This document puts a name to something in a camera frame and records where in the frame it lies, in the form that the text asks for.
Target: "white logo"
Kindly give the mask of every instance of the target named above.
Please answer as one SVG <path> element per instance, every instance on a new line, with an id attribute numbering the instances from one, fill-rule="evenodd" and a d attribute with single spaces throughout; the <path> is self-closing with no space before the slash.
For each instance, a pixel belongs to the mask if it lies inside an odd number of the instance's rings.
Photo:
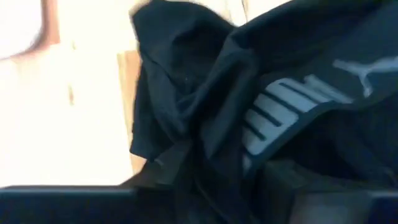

= = = =

== Directions ==
Your answer must be the records exactly as they stand, with no pictures in it.

== Reply to the exercise ==
This document puts a name to something in a camera frame and records where in the frame it lies, in the form that the text asks for.
Target: "white logo"
Kindly give the mask of every instance of the target named above.
Please answer as one SVG <path> element per instance, every instance on a new line, with an id attribute numbering the instances from one, fill-rule="evenodd" and a d attribute with single spaces throughout; the <path> is self-closing with no space before the slash.
For each instance, a pixel belongs to the mask if it lies inside an odd number of the instance's rings.
Photo:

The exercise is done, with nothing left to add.